Mixing Media and Tools

Multimodal input composes with tool execution the same way text does.

import { compose, scope, model, message } from "@threaded/ai";

const saveNote = {
  name: "save_note",
  description: "Save a note to the database",
  schema: { text: { type: "string", description: "The note content" } },
  execute: async ({ text }) => ({ ok: true, text }),
};

const result = await compose(
  scope({ tools: [saveNote] }, model({ model: "openai/gpt-4o-mini" })),
)({
  history: [
    message("Read the sticky note in this photo, then save it.", {
      images: [{ kind: "base64", mediaType: "image/jpeg", data: jpeg }],
    }),
  ],
});

Threads

Persistent threads work transparently with multimodal content — thread.message() only takes a string today, so use thread.generate() to push a pre-built multimodal message into history.

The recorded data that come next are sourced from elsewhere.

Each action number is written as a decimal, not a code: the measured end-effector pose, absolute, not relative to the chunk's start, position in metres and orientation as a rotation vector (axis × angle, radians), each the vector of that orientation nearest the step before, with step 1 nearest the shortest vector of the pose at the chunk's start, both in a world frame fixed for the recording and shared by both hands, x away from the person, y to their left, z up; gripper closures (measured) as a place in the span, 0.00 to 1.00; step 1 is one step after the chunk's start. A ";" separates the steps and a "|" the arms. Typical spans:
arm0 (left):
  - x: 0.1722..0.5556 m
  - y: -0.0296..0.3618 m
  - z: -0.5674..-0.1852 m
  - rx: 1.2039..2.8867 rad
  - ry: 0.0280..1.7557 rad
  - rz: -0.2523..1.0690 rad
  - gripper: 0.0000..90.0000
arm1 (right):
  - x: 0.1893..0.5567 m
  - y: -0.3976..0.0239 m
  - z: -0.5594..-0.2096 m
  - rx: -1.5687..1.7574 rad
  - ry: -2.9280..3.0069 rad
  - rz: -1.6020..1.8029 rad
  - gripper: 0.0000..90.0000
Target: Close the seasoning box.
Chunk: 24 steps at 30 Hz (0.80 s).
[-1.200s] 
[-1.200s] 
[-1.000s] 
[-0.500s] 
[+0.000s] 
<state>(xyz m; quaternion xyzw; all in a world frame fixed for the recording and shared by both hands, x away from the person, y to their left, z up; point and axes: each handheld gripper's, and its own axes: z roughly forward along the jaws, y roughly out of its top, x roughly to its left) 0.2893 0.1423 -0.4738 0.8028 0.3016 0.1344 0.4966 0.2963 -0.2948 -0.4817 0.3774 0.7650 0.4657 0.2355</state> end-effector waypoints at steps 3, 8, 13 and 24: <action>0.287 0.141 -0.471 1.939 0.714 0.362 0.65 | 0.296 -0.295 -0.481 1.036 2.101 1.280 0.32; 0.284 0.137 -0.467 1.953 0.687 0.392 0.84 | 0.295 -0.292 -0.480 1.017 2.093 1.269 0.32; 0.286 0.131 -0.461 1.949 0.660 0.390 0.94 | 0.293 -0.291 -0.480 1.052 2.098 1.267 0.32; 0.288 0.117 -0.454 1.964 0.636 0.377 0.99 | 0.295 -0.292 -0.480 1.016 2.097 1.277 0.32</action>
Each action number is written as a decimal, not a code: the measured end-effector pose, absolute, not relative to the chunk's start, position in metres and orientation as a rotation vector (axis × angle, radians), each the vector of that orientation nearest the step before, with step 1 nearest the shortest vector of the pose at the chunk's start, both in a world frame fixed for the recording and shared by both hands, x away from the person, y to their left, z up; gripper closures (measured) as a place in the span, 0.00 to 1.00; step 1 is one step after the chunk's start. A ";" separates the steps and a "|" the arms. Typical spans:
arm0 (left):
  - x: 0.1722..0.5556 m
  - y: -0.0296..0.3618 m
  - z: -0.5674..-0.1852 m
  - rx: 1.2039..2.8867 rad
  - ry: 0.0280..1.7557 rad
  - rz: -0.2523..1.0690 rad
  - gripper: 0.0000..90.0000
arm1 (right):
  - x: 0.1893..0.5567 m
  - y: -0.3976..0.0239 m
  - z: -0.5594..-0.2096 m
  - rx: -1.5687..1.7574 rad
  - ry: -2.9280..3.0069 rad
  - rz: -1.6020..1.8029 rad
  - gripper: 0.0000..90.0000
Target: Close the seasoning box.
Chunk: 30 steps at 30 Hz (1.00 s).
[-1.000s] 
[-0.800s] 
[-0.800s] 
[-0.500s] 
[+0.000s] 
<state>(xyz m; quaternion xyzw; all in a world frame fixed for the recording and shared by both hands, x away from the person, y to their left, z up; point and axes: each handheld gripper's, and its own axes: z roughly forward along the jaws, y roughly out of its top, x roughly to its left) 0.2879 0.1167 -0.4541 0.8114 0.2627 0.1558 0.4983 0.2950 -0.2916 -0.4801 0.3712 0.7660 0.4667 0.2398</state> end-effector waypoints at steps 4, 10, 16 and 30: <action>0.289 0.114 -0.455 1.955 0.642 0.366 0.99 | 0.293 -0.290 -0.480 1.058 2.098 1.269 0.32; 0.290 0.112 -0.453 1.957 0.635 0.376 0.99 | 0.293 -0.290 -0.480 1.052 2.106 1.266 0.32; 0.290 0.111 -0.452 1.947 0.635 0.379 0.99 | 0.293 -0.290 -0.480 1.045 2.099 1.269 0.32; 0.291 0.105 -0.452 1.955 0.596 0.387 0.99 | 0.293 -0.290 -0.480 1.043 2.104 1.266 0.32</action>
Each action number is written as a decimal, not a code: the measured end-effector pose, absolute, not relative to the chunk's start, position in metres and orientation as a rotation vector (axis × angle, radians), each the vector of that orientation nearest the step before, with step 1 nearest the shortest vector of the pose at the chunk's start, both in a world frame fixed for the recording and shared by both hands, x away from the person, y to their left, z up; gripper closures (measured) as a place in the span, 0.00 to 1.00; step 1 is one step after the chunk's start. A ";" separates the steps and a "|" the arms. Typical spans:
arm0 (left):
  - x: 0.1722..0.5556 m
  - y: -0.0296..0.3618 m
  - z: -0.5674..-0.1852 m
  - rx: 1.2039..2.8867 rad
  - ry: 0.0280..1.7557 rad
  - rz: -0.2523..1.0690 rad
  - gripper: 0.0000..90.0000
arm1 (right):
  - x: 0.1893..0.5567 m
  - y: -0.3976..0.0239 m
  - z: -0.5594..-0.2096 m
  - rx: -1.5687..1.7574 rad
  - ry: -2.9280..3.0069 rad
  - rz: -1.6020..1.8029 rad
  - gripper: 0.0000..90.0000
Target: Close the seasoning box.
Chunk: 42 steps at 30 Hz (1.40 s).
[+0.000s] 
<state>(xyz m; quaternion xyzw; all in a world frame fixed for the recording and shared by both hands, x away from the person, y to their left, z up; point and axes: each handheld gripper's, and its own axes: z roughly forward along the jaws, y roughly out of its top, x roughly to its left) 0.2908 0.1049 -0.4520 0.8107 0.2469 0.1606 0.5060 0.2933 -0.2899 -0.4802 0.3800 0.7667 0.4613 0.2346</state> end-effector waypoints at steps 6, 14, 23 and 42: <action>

import { getOrCreateThread, compose, model, message } from "@threaded/ai";

const thread = getOrCreateThread("user-42");

await thread.generate(async (ctx) => ({
  ...ctx,
  history: [
    ...ctx.history,
    message("What's in this chart?", {
      images: [{ kind: "base64", mediaType: "image/png", data: png }],
    }),
  ],
}));

await thread.generate(compose(model({ model: "openai/gpt-4o-mini" })));

History is persisted via the thread's store — the ContentPart[] survives JSON serialization cleanly.

Error Handling

Unsupported combinations throw at call time, not later.

try {
  await compose(model({ model: "xai/grok-4" }))({
    history: [
      message("What does this say?", {
        documents: [
          { source: { kind: "base64", mediaType: "application/pdf", data: pdf } },
        ],
      }),
    ],
  });
} catch (err) {
  // "xAI does not support document/PDF input on the chat completions API"
}

Catch at the composition boundary and retry against a provider that supports the media type.